Tuesday,  December 10, 2019  6:46 am

Terms and conditions may apply: CATO talks travel industry law


Terms and conditions may apply: CATO talks travel industry law
Christine Hogg

Christine Hogg is the Associate Digital Editor at PAX Global Media. Prior to joining PAX, she obtained her Honours BA in Journalism from the University of Toronto. Upon graduating, she went on to write for several travel publications while travelling the world. Her longest trip was a three-week stint in Europe, and the shortest was a 16-hour adventure in Iceland. Get in touch: christine@paxglobalmedia.com.

On Nov. 8, The Canadian Association of Tour Operators (CATO) and the University of Toronto Law Faculty hosted a private session for CATO members and members of the press to further examine several examples of common legal issues that can arise for those working in the travel industry.

READ MORE: ACTA & CATO: Travel Industry Act changes needed now

The event, titled Trains, Planes and Contracts: Legal Issues in the Travel Industry, was moderated by the associate professor for the University of Toronto's Faculty of Law, as well as Canada Research Chair in Law, Economics, & Innovation, Anthony Niblett.

Alongside professor Niblett, panel members of the event included Brett Walker, vice-chair of CATO; Tim Croyle, Chair, CATO; and Pierre LePage, executive director, CATO. Law, as Niblett explained, is never black and white, and in the travel industry, it's incredibly easy for loopholes to arise, and the more educated and aware tour operators are, and how transparent they are with disclosing their product descriptions and offerings, the less they'll have to ever worry about facing legal ramifications.

The power of a contract

What must tour operators legally disclose to their clients? What happens if something isn't disclosed, and the client endures a negative experience?
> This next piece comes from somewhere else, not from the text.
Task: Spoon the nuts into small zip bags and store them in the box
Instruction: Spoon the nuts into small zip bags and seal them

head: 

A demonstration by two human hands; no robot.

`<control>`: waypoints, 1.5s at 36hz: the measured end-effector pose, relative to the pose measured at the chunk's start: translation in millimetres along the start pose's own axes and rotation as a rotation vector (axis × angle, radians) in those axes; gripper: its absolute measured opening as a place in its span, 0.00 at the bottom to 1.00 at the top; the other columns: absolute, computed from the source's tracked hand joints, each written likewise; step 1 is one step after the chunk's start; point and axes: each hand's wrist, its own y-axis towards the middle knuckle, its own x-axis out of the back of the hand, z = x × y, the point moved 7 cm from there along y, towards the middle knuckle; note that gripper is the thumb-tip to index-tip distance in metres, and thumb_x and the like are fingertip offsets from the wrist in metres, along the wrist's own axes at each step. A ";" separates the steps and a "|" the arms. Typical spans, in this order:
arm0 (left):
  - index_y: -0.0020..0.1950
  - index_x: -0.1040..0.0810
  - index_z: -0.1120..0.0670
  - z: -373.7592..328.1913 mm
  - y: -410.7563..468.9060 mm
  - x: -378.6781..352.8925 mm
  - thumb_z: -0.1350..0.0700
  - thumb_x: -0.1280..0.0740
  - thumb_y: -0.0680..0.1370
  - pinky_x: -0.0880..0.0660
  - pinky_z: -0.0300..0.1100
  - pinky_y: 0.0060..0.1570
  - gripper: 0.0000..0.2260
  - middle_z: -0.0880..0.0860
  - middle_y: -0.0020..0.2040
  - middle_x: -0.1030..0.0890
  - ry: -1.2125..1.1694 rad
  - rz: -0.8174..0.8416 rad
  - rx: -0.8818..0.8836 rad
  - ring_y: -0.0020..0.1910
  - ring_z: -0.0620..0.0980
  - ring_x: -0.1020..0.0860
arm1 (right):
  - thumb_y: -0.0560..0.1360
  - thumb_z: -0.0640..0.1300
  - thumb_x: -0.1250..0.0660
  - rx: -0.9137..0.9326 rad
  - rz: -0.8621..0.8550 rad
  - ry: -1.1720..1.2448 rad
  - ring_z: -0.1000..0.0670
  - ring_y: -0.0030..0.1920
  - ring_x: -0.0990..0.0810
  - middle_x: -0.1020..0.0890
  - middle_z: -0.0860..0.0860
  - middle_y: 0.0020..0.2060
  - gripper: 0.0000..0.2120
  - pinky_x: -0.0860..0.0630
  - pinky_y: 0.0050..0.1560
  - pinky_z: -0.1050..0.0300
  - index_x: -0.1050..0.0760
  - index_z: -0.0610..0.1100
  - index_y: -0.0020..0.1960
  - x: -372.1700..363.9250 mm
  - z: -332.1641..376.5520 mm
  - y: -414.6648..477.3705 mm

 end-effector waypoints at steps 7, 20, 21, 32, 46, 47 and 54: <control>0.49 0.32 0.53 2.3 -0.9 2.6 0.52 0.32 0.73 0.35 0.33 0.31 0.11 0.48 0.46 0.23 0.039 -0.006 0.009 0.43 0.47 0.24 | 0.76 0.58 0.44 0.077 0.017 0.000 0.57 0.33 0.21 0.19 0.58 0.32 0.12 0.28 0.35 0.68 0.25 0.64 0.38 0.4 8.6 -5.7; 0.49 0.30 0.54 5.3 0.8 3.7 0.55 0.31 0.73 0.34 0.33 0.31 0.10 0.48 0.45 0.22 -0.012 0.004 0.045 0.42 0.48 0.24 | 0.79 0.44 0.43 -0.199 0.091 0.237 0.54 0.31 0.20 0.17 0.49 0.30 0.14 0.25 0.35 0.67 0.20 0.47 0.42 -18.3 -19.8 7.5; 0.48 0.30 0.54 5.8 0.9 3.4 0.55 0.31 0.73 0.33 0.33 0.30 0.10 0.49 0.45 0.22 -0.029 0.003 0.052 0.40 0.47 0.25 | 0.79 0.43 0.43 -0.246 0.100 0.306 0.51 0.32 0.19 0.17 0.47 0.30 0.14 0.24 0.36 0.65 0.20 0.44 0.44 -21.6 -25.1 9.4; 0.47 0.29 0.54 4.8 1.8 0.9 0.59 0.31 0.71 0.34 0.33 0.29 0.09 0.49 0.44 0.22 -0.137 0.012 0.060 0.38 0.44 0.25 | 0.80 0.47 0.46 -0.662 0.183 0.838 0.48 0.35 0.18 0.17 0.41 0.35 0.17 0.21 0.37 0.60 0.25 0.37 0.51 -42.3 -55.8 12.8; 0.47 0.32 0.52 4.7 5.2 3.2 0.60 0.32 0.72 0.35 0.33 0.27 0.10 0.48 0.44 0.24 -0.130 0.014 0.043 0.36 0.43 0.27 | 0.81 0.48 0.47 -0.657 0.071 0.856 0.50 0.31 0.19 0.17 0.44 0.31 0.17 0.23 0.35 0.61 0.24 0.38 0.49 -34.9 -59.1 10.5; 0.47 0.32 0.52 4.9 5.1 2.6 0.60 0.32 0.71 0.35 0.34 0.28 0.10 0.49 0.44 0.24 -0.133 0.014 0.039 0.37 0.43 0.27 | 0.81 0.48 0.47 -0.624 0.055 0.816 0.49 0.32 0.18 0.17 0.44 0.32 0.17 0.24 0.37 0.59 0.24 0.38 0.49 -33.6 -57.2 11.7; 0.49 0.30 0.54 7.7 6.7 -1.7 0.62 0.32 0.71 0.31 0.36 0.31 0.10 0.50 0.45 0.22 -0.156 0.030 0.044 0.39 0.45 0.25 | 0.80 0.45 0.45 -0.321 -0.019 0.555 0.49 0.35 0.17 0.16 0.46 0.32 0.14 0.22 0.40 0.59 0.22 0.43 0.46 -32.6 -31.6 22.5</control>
These are just a few of the questions that arose in the panel discussion, and as Niblett pointed out, it's the perfect example of why a clear and legible contract between the tour operator and the client is crucial, especially when it comes to understanding what happens if the elements of a supposed contract were not fulfilled.

"You have the actual documentation you receive when you book a tour, but then there's also what's in the brochure, the advertisement, and maybe even what you discussed with someone over a call, or a contact centre, and what of that, if not all of it, constitutes the contract for your client?" LePage asked. 

The obligation to fulfill that contract when multiple factors and channels are involved, such as who supplied the flight, where the trip was booked, where the trip was taken, and what hotel was booked, becomes a challenge to the tour operator who is in fact selling the promise of a dream vacation to their respective clients, because factors out of their control can arise at any time.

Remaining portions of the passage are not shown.